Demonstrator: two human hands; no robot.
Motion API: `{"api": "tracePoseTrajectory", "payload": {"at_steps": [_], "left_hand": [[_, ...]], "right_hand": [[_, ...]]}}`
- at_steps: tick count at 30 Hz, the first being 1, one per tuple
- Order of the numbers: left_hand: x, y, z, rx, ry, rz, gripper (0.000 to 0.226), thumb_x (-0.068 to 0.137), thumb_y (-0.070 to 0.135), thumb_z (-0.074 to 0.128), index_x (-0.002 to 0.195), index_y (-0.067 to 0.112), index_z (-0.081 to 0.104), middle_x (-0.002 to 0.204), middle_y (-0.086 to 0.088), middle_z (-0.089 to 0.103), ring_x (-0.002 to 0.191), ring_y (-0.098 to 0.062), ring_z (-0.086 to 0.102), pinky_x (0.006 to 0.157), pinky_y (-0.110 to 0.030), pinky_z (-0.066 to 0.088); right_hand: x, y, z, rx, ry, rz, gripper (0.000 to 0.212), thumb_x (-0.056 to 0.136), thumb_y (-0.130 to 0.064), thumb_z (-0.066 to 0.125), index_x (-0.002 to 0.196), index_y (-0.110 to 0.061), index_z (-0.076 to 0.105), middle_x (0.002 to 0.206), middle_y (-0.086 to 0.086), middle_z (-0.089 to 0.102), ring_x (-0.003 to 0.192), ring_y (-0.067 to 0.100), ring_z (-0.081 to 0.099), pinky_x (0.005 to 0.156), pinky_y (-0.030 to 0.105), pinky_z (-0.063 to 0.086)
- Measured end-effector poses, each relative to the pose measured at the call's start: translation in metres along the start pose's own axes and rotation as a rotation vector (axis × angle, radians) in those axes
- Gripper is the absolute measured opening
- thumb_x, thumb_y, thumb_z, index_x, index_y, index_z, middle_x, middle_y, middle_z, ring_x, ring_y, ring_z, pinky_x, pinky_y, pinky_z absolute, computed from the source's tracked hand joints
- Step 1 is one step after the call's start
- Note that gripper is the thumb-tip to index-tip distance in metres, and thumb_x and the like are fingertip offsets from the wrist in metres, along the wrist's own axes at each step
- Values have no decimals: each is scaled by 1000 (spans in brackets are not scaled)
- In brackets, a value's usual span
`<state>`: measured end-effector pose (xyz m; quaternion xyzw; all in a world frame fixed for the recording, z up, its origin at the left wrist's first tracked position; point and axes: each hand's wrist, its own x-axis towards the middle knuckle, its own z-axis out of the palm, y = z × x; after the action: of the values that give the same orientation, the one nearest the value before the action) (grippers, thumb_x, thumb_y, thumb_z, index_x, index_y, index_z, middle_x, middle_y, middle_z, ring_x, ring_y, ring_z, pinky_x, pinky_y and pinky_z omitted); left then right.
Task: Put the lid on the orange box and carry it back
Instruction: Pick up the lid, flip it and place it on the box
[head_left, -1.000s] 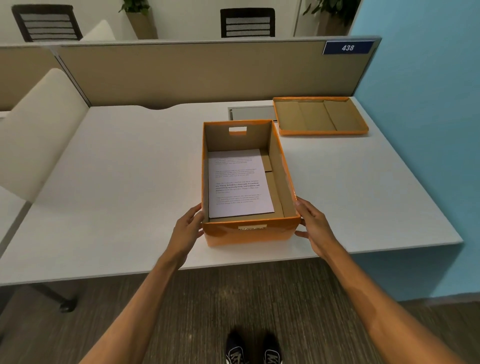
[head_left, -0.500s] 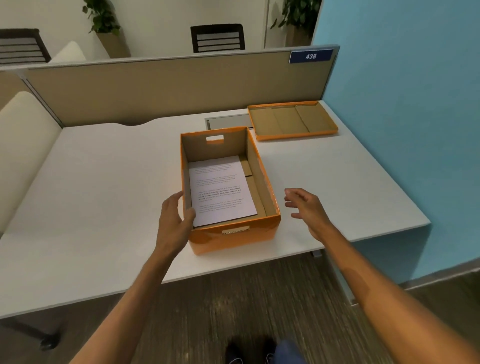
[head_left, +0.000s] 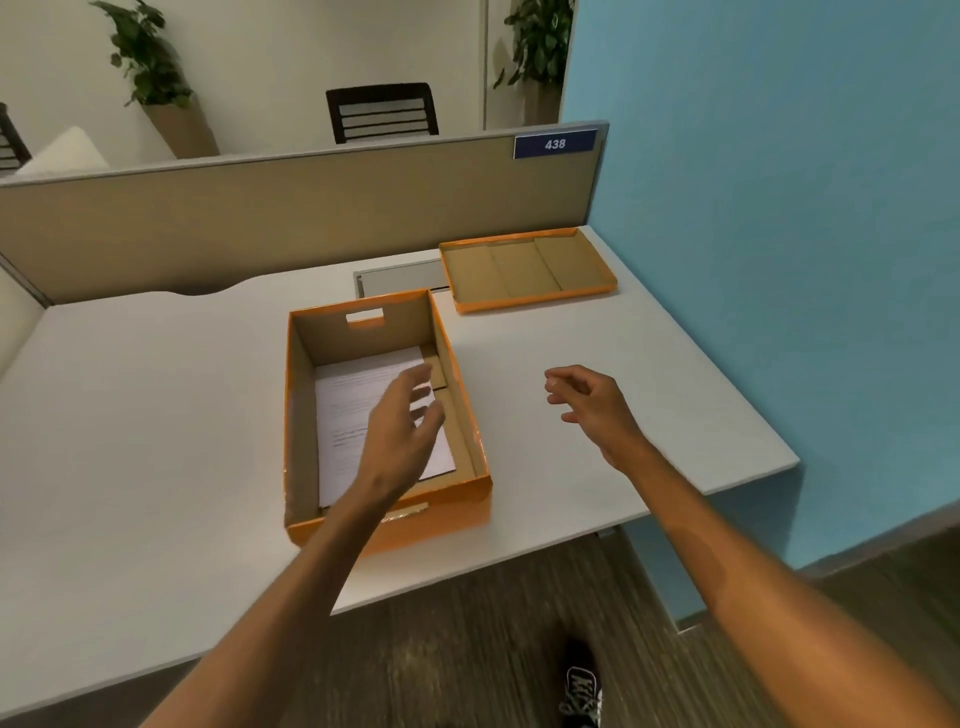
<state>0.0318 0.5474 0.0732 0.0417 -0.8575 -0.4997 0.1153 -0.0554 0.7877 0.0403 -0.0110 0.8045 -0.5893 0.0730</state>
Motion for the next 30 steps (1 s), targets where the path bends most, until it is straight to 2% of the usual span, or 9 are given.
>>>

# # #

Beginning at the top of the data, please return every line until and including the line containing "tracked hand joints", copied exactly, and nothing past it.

Written response »
Demonstrator: two human hands; no robot.
Motion API: `{"api": "tracePoseTrajectory", "payload": {"at_steps": [_], "left_hand": [[_, ...]], "right_hand": [[_, ...]]}}`
- at_steps: tick count at 30 Hz, the first being 1, one per tuple
- Order of the numbers: left_hand: x, y, z, rx, ry, rz, gripper (0.000 to 0.226), thumb_x (-0.068 to 0.137), thumb_y (-0.070 to 0.135), thumb_z (-0.074 to 0.128), index_x (-0.002 to 0.195), index_y (-0.067 to 0.112), index_z (-0.081 to 0.104), middle_x (-0.002 to 0.204), middle_y (-0.086 to 0.088), middle_z (-0.089 to 0.103), ring_x (-0.002 to 0.191), ring_y (-0.098 to 0.062), ring_z (-0.086 to 0.102), pinky_x (0.006 to 0.157), pinky_y (-0.110 to 0.030), pinky_z (-0.066 to 0.088); right_hand: x, y, z, rx, ry, rz, gripper (0.000 to 0.212), thumb_x (-0.056 to 0.136), thumb_y (-0.130 to 0.064), thumb_z (-0.066 to 0.125), index_x (-0.002 to 0.196), index_y (-0.110 to 0.061), index_z (-0.076 to 0.105), middle_x (0.002 to 0.206), middle_y (-0.086 to 0.086), middle_z (-0.089 to 0.102), ring_x (-0.003 to 0.192), ring_y (-0.067 to 0.100), ring_z (-0.081 to 0.099), pinky_x (0.005 to 0.156), pinky_y (-0.030 to 0.105), pinky_z (-0.063 to 0.086)
- Measured end-effector poses, each relative to the pose measured at the call's start: translation in metres along the start pose's own axes and rotation as a rotation vector (axis × angle, radians) in those axes
- Gripper is the absolute measured opening
- thumb_x, thumb_y, thumb_z, index_x, index_y, index_z, middle_x, middle_y, middle_z, ring_x, ring_y, ring_z, pinky_x, pinky_y, pinky_z absolute, computed from the source's tracked hand joints

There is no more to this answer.